▶ [Problem to solve]: Filter the listing below, keeping every line that holds "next".

▶ [Given material]:
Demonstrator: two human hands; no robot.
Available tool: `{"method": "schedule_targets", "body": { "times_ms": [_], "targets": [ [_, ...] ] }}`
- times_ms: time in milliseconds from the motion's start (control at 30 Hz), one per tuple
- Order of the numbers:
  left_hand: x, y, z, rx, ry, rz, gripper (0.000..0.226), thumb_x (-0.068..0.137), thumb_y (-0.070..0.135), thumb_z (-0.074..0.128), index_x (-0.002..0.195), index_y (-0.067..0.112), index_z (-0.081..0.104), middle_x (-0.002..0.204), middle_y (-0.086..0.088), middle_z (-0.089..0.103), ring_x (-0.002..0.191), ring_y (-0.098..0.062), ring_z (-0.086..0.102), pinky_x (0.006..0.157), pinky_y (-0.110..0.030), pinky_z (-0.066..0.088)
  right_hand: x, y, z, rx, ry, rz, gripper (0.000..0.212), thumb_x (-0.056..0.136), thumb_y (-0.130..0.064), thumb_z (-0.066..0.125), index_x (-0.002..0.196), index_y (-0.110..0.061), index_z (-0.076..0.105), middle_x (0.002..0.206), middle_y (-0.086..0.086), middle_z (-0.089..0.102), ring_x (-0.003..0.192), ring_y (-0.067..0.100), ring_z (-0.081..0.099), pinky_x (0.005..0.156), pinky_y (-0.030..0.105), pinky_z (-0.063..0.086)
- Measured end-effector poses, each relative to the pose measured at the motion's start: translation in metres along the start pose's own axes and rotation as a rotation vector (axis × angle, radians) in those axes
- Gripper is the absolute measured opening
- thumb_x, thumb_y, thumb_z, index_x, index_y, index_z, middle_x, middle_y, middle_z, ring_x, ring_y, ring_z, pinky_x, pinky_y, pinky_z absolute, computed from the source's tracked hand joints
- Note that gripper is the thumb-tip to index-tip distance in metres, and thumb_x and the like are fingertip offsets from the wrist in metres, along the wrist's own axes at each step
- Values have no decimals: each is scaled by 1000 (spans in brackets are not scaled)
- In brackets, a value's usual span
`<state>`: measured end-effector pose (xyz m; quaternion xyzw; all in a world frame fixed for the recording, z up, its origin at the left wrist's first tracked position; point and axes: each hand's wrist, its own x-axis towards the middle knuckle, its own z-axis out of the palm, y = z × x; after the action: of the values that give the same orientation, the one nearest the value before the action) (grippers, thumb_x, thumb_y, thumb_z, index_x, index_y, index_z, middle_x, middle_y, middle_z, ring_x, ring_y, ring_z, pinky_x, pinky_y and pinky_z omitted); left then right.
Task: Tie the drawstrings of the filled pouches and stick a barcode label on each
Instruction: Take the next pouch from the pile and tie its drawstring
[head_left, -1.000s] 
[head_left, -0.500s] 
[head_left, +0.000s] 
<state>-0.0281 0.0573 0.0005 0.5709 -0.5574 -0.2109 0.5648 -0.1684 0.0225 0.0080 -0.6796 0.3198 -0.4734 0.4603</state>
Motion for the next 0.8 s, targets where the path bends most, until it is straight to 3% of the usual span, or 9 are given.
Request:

▶ [Answer]:
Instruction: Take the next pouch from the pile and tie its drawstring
Motion for the next 0.8 s, targets where the path bends most, until it is straight to 3% of the usual span, or 9 are given.

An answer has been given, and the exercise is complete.